One of the things that used to turn up when Mama and I got lost on our walks was the beautiful little cemetery just before you get to Settignano.  We'd come out of the woods, or up over a little rise, or around a curve on whatever path we happened to be following, and there it would be, and we'd know where we were.  The little village would be just up ahead with another Communist bar, another Casa del Popolo, where we'd stop for something to drink before taking the bus down to the city.
      About four or five times a year Ann Landers prints a letter from someone advising readers to tell their loved ones that they love them--before it's too late. Whenever I read one of those letters I think of Mama and her tapes.  But the analogy is imperfect; the moral is not the same. Mama was trying to tell us.
      But then what is the moral?
      Check all your equipment?  Well, of course.  The problem, it turned out, was with the new remote punch in/out switch, which had been activating the tape recorder without engaging the recording heads. Papa hadn't used it in the three years since Mama's death, so he'd never discovered that it hadn't been working properly. He sent the tapes to the Ampex laboratory in Schenectady, New York, to have them analyzed on the off chance that a weak signal had gotten through, but there was nothing to be recovered.  The tapes were virginal. 
       So, by all means, check all your equipment. Yes. But that's a moral for the head, not the heart. What can I say about the heart?
       I suppose the real question is, why does it matter so intensely? What could Mama have said that would have altered the course of our lives?

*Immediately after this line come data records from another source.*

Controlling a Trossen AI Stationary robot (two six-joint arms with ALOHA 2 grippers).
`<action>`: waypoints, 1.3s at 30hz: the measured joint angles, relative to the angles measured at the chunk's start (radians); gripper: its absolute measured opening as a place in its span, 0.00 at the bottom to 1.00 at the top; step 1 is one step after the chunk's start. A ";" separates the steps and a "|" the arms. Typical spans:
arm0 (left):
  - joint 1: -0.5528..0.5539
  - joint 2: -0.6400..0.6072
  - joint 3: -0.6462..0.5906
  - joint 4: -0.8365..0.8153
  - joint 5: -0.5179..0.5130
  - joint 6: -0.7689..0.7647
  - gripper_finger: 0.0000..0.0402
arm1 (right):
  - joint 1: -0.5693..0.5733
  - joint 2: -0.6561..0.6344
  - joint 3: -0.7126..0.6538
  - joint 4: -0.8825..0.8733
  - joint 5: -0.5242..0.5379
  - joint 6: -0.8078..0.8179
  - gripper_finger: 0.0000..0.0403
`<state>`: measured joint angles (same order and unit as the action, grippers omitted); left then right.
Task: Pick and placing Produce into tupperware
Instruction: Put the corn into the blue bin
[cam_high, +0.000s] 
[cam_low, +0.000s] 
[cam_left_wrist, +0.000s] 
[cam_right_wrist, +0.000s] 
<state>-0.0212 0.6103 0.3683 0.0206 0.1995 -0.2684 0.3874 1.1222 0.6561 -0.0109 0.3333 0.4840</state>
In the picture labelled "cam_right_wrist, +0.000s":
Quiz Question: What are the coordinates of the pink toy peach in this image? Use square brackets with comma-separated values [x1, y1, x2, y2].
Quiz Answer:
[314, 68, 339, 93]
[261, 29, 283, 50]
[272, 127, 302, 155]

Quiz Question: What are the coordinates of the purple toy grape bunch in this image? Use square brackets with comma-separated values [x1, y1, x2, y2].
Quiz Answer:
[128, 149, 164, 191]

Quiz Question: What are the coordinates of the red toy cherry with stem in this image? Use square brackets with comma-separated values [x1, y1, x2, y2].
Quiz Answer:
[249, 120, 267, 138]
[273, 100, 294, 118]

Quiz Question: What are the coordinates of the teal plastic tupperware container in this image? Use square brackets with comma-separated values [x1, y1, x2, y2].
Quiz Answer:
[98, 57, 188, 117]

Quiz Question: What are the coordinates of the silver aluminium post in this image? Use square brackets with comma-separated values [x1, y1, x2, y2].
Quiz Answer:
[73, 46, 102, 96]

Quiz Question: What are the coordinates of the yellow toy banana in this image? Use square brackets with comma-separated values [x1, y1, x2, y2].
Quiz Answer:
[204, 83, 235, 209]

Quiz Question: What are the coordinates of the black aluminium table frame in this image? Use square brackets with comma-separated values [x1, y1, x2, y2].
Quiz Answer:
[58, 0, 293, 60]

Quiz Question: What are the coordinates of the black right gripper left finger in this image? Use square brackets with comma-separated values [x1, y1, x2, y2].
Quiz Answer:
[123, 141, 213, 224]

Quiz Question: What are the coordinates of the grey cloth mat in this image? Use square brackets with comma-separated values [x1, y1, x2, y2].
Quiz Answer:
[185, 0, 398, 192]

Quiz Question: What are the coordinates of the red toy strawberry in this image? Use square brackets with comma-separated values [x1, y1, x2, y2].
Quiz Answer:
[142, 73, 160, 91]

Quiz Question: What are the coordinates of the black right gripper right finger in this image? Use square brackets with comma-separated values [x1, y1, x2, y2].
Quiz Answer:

       I think about this question a lot--not all the time, but often enough--without coming any closer to an answer.  All I know is that my life is filled with little pockets of silence. When I put a record on the turntable, for example, there's a little interval--between the time the needle touches down on the record and the time the music actually starts--during which my heart refuses to beat. All I know is that between the rings of the telephone, between the touch of a button and the sound of the radio coming on, between the dimming of the lights at the cinema and the start of the film, between the lightning and the thunder, between the shout and the echo, between the lifting of a baton and the opening bars of a symphony, between the dropping of a stone and the plunk that comes back from the bottom of a well, between the ringing of the doorbell and the barking of the dogs I sometimes catch myself, involuntarily, listening for the sound of my mother's voice, still waiting for the tape to begin.